Chapter 23 - Spoiler Bab

42 3 0
                                    

🦊🦊🦊


"Apa yang kau lakukan di sini?" tanya Andin basa-basi sedikit memperpanjang waktu bertemunya dengan Al malam itu.

"Aku baru saja bertemu dengan klien di sekitar sini. Dan kebetulan... tidak sengaja melihatmu." jelas Al setengah berbohong. Tidak tahu saja, kalau dia memang sengaja datang ke Amsterdam untuk menemui wanita pujaannya.

"Apa aku mengganggu?"

Andin menggeleng, "Tidak."

Al tersenyum senang.

"Kau tampak bahagia." Celutuk Andin tiba-tiba. Dari awal kedatangan Al, dia melihat kalau pria ini terus tersenyum.

Kalau saja dia tidak mengenal orang seperti apa Al, mungkin dia akan menganggap kalau Al adalah orang yang ramah dan juga murah senyum.

Nyatanya pria yang terus menarik bibirnya melengkung tampan ini sangat dingin sekali sikapnya, selalu semena-mena, dan jarang sekali ramah pada orang sekelilingnya.

"Karena aku bertemu denganmu, itu sebabnya aku bahagia." Aku Al jujur.

"Karena aku?" tunjuk Andin pada dirinya sendiri.

"Ya, karena kau. Jujur, aku tidak pernah merasa sebahagia ini sebelumnya bertemu dengan seseorang." tambah Al kemudian.

Andin mematung mendengar jawaban tersebut.

"Tapi kau baru saja mengenalku?"

"Bahkan kalau pun aku baru saja mengenalmu, kenyataannya aku senang bisa berjumpa denganmu, Andini." kata Al bicara dengan tulus.

Andin terdiam tak bisa menanggapi pengakuan tulus pihak lain. Ini bukanlah pertama kalinya dia mendengar pengakuan terang-terangan dari pria di depannya. Karena dulu pun, pria yang di capnya sebagai lelaki tak tahu malu itu pernah membuat pengakuan serupa.

.
.

"Kau tahu itu percuma, kan? Sekeras apa pun kau mengusirku pergi, aku tak akan pergi sebelum kau jadi kekasihku, Andinku sayang." Al remaja dengan tatapan sombongnya mendeklarasikan diri pada gadis yang ia cinta.

Andin yang masih tampak polos, mengenakan jersey olahraga biru putihnya tampak tercengang. Ia menggeram kesal lalu berkata, "Apa kau memang orang yang seperti ini Aldebaran? Tak tahu malu?!"

Al mengangkat dagunya tinggi-tinggi, "Punya malu tak akan bisa membuatmu menerimaku, kan? Jadi, buat apa aku pura-pura malu di depanmu."

"Dasar kau bodoh!"

"Aku bodoh karena kau."

"Erghhh... Dasar menyebalkan!" geram Andin jengkel sekali dengan ulah Al yang tidak lelah mengganggunya.

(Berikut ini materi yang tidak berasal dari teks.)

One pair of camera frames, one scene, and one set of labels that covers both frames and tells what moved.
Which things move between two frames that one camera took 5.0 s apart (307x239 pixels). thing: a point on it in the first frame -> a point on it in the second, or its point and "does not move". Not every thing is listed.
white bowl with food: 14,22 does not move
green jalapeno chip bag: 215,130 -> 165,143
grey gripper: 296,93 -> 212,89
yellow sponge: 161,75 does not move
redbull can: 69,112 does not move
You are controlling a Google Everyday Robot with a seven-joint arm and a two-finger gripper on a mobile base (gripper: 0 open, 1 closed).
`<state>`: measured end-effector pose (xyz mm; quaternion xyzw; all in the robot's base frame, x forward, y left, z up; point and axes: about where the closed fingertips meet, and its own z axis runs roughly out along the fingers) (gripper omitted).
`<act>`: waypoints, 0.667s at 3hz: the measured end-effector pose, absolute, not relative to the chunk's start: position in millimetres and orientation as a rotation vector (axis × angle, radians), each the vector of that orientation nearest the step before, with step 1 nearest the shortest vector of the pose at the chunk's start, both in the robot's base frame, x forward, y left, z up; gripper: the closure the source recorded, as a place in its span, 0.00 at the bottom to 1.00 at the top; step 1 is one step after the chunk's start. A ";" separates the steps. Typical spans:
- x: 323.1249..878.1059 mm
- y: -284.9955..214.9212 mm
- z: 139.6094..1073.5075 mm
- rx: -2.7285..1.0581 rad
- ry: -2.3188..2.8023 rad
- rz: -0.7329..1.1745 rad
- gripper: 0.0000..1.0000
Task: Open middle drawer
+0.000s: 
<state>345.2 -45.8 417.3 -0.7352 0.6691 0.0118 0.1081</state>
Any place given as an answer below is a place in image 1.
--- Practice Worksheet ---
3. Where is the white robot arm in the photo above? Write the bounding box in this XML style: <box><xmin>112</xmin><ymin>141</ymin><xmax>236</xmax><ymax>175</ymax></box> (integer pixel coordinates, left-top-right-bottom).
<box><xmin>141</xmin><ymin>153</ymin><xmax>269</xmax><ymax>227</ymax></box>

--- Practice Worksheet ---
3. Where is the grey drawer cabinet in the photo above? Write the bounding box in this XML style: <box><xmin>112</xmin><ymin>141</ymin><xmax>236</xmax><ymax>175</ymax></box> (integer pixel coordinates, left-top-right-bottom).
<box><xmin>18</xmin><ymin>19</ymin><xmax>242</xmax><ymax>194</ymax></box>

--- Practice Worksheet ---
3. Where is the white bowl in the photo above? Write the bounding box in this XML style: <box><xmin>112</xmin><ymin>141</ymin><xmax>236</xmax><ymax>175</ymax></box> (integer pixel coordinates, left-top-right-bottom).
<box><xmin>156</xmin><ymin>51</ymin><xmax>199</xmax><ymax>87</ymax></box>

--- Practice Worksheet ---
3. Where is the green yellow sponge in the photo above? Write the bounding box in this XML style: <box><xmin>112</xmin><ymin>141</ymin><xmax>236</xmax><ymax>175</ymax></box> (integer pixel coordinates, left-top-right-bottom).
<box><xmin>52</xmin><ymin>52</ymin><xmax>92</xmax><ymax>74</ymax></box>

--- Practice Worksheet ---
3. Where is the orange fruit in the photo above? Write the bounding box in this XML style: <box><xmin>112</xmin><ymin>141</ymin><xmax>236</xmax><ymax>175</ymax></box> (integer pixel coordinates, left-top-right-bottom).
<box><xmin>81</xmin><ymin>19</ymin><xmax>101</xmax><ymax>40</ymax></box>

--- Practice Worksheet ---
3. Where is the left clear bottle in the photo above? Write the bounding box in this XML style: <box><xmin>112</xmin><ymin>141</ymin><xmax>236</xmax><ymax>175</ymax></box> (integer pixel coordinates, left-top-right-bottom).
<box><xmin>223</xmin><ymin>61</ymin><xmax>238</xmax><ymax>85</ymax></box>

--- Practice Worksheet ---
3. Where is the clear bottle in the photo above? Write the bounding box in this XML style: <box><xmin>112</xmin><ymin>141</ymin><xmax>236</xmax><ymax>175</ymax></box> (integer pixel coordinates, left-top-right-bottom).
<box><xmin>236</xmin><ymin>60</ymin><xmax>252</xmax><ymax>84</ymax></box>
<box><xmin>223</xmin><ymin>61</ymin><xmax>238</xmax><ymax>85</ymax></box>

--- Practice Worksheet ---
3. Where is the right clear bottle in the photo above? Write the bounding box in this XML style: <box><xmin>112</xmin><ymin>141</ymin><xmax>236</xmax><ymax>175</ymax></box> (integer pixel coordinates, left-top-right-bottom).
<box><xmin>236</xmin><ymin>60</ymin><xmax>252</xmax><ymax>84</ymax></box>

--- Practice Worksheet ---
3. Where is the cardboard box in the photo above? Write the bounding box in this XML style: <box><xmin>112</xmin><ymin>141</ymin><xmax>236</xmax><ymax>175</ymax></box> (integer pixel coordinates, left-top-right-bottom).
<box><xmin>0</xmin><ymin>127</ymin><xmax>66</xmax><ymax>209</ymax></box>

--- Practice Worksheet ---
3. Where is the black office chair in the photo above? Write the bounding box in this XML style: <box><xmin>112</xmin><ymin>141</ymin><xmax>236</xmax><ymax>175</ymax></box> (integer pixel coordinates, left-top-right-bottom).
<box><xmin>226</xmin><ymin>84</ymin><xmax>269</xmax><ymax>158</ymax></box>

"Harus kuapakan kau supaya tak muncul lagi di hadapanku?" erang Andin sangat frustrasi.

Al menyeringai, "Jadikan saja aku pacarmu. Aku janji tak akan muncul di hadapanmu."

Andin mengangkat alis kanannya, merasakan firasat buruk tiba-tiba dari laki-laki yang mencegatnya di koridor Academy Skating sore ini. "Kau serius?"

"Tentu saja tidak. Dasar Andini bodohh!" balas Al tak mau kalah seraya menahan tawanya.

Ughh!


.

Andin menunduk, meremat paha kirinya dengan tangannya yang bebas. Sudah lima belas menit berlalu dan Sean belum juga kembali.

Al juga diam, menunggu Andin bicara.

"Apa aku terlalu blak-blakan padanya?" tanya Al memikirkan sikapnya barusan.

Tapi dia memang orang yang seperti itu, tidak suka bicara bertele-tele. Jika dia bisa menyatakan langsung apa maksud dari keinginannya, untuk apa bicara berputar-putar yang ujungnya menyiratkan hal yang sama. Bukankah hal yang seperti itu hanya membuang waktu saja?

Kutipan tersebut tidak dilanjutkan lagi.